→ WHAT YOU SHOULD DO: Transcribe, word for word and without additions, each line below from the one containing "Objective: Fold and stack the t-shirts" through the one containing "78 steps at", both ends included.

→ EXTRACTED ENTRIES:

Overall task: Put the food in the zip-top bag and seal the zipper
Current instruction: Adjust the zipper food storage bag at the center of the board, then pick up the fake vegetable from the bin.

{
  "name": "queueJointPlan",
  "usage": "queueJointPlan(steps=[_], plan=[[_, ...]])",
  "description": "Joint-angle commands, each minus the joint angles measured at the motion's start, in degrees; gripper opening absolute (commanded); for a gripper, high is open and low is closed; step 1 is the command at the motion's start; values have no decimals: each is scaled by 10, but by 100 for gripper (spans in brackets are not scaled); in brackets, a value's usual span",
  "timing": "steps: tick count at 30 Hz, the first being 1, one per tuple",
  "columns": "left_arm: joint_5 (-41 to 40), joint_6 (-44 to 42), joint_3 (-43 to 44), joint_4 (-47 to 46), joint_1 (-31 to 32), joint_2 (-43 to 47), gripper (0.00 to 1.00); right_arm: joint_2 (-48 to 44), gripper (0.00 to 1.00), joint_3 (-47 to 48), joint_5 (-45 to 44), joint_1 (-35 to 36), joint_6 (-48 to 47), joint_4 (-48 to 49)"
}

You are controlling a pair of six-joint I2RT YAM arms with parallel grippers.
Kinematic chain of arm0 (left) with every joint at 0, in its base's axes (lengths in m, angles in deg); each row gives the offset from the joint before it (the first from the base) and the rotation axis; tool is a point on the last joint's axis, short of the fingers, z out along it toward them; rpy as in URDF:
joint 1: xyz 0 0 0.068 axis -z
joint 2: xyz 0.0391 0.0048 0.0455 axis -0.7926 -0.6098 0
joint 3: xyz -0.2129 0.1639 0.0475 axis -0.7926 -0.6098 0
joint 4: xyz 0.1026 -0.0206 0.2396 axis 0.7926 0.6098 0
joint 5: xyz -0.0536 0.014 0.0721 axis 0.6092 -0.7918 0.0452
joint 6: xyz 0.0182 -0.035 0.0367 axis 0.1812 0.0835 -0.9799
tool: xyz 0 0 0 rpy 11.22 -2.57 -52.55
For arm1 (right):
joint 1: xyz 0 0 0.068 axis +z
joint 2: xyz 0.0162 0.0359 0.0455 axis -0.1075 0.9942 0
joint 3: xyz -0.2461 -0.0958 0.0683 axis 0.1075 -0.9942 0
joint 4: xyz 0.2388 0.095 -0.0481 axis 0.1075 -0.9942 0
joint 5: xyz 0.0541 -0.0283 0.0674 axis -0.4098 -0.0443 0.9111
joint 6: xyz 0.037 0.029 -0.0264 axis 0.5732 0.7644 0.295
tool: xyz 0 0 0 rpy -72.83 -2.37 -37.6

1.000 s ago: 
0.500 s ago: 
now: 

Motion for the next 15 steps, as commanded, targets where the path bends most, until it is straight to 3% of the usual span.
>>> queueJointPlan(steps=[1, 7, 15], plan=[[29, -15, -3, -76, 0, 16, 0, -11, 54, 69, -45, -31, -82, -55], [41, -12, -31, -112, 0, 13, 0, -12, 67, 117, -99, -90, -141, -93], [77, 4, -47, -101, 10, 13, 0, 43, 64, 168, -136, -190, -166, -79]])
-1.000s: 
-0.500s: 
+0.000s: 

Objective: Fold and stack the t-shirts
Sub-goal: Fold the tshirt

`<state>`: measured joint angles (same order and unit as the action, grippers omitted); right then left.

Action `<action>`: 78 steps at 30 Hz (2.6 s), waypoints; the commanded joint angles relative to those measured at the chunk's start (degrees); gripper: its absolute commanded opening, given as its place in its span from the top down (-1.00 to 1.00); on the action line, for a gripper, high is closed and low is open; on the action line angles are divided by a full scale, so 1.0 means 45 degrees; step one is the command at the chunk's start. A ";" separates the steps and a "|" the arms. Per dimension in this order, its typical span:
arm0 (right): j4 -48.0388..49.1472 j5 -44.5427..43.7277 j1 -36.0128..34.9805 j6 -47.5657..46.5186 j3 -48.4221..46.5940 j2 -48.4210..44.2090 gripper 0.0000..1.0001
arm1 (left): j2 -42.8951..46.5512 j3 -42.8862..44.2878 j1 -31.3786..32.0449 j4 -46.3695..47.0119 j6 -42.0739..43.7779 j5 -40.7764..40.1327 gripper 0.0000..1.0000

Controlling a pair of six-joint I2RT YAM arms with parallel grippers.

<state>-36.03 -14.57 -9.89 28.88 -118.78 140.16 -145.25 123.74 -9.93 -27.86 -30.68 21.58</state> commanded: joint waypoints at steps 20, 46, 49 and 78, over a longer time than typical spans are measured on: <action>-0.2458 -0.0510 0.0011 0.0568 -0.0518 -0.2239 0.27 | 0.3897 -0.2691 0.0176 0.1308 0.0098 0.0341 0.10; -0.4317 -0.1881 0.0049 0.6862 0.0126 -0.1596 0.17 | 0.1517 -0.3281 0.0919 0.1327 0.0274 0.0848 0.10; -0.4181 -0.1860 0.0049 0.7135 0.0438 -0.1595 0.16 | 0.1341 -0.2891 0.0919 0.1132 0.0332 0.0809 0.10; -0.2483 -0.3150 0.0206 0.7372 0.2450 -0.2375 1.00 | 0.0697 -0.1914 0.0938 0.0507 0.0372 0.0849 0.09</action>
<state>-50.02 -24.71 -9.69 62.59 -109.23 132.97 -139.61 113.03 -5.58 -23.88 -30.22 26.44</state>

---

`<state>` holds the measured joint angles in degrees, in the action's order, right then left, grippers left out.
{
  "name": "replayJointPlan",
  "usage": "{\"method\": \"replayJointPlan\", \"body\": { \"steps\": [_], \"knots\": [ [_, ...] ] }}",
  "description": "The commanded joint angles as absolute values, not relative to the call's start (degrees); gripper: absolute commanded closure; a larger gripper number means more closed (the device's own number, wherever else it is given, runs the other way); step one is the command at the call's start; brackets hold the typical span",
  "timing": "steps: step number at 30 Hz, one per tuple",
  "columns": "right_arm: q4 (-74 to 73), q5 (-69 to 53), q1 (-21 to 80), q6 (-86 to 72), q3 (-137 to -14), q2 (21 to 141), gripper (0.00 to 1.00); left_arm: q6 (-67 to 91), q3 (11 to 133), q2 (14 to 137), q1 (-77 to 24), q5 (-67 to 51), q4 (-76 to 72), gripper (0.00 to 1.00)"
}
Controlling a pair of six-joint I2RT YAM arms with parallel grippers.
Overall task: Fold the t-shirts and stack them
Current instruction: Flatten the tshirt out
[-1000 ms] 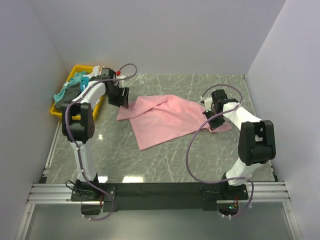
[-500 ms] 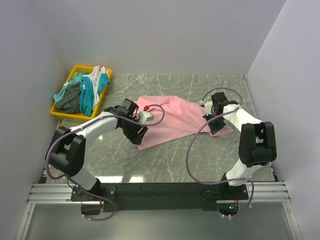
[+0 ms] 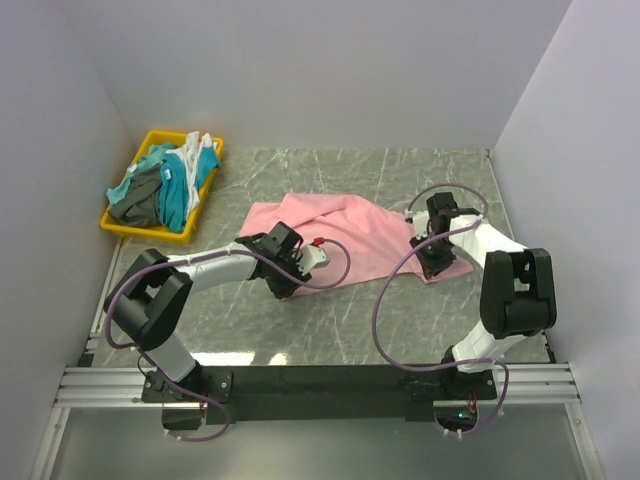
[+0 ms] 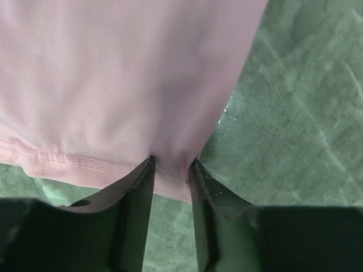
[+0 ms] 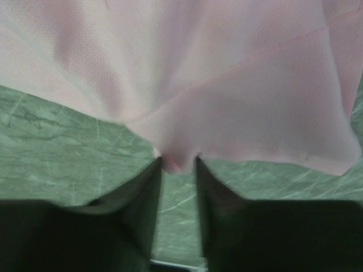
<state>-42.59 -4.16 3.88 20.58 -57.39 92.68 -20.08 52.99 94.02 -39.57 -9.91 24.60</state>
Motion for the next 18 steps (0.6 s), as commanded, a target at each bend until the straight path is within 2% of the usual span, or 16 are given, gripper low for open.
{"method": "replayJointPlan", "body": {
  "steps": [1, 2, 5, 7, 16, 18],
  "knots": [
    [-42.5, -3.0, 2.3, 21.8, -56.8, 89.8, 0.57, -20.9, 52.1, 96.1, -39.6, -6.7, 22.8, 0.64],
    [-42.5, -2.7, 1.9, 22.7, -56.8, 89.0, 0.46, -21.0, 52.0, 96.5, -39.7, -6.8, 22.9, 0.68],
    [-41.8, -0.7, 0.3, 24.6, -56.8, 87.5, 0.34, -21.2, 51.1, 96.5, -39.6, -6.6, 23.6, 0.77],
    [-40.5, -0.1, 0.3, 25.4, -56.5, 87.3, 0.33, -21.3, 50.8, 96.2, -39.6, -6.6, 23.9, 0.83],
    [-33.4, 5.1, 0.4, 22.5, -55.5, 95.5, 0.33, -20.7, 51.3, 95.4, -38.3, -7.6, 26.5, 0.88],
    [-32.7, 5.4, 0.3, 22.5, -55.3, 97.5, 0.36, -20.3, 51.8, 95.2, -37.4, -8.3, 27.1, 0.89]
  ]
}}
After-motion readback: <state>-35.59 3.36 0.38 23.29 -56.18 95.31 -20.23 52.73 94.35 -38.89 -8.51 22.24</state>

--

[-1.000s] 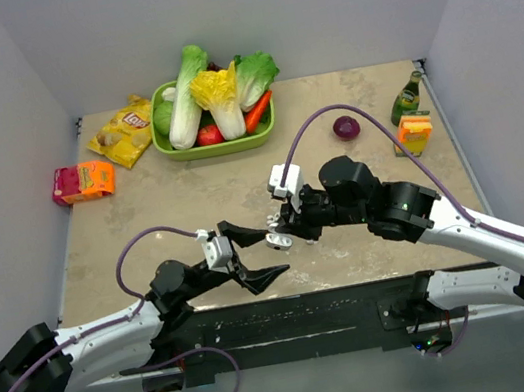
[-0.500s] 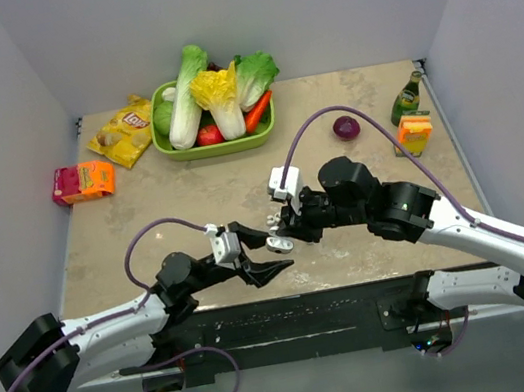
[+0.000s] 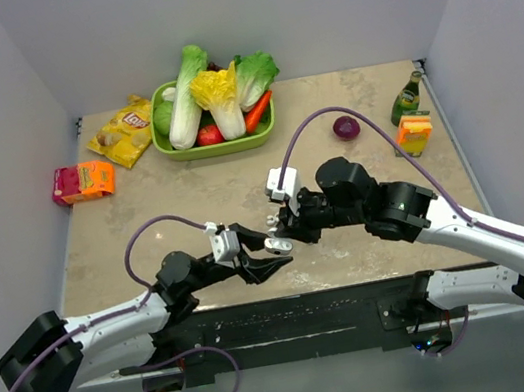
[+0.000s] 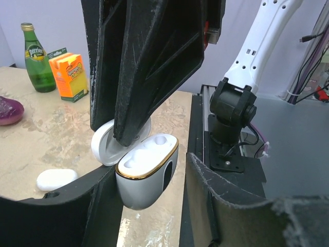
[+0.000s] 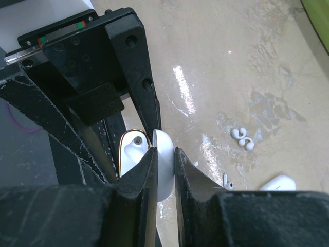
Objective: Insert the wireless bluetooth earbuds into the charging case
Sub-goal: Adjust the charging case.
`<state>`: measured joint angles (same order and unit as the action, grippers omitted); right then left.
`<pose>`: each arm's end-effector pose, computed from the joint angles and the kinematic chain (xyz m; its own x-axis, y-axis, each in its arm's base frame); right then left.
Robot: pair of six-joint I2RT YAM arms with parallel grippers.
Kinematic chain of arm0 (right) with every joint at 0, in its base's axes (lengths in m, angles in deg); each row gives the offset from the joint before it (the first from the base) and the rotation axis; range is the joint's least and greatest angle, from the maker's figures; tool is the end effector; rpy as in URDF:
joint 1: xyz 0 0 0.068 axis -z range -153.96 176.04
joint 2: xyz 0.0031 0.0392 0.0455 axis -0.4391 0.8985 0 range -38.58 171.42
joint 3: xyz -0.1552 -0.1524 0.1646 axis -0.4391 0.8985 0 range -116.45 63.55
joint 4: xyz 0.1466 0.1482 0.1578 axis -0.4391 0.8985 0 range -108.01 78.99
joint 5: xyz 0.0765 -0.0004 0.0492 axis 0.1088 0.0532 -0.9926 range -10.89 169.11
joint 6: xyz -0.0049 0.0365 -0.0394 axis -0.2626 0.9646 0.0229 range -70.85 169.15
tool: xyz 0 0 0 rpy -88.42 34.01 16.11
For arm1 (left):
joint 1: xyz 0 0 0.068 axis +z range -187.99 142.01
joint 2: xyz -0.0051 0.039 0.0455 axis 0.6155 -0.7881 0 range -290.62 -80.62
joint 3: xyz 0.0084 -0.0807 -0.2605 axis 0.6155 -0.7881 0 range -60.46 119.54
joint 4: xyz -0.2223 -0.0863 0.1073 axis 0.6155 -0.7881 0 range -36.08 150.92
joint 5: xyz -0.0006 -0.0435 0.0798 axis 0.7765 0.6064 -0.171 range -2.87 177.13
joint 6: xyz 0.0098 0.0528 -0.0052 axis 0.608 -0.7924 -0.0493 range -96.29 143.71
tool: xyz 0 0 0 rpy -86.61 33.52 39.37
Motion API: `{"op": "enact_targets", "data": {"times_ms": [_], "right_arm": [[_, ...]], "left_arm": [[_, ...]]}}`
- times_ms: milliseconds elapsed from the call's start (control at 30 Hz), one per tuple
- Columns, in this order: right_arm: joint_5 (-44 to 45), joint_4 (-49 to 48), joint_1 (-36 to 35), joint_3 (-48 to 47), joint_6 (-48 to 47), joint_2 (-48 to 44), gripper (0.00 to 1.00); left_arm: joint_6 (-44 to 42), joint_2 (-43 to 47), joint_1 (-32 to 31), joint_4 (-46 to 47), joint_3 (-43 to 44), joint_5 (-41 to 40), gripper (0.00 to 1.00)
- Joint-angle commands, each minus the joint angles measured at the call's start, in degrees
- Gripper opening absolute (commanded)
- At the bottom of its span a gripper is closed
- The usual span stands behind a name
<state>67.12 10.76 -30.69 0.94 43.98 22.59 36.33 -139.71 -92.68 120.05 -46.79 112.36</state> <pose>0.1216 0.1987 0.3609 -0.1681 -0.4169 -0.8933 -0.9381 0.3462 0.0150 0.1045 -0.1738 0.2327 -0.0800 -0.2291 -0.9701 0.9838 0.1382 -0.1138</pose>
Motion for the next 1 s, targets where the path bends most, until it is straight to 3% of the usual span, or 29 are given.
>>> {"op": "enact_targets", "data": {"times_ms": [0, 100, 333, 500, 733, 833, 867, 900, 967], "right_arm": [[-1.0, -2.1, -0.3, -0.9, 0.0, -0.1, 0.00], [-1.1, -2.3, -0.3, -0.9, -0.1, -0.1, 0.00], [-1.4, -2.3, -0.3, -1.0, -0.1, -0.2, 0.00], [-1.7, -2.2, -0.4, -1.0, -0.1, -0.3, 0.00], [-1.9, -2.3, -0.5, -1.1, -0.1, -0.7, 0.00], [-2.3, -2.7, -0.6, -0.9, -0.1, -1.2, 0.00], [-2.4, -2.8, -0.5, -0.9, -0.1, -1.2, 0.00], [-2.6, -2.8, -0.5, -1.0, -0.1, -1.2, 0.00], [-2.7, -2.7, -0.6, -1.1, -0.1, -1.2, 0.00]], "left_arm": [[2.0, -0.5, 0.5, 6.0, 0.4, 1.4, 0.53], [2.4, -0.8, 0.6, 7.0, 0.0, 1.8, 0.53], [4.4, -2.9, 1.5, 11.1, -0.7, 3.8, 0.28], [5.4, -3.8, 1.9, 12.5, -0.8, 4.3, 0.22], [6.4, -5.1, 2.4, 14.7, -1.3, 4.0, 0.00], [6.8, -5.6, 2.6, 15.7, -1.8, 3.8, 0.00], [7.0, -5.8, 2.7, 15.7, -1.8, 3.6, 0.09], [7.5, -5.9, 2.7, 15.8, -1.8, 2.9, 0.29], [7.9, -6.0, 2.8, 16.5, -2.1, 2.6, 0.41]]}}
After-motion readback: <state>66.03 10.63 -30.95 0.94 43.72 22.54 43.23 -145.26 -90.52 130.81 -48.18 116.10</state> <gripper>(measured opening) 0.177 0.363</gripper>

→ EXPECTED ANSWER:
Objective: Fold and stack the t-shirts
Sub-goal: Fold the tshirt

`<state>`: measured joint angles (same order and unit as the action, grippers omitted); right then left.

Action `<action>`: 78 steps at 30 Hz (2.6 s), waypoints; the commanded joint angles relative to those measured at the chunk's start (degrees); gripper: its absolute commanded opening, given as its place in its span from the top down (-1.00 to 1.00); on the action line, for a gripper, high is closed and low is open; on the action line angles are divided by a full scale, so 1.0 means 45 degrees; step one is the command at the chunk's start. A ";" separates the steps and a "|" the arms. Per dimension in this order, its typical span:

The output returned above is complete.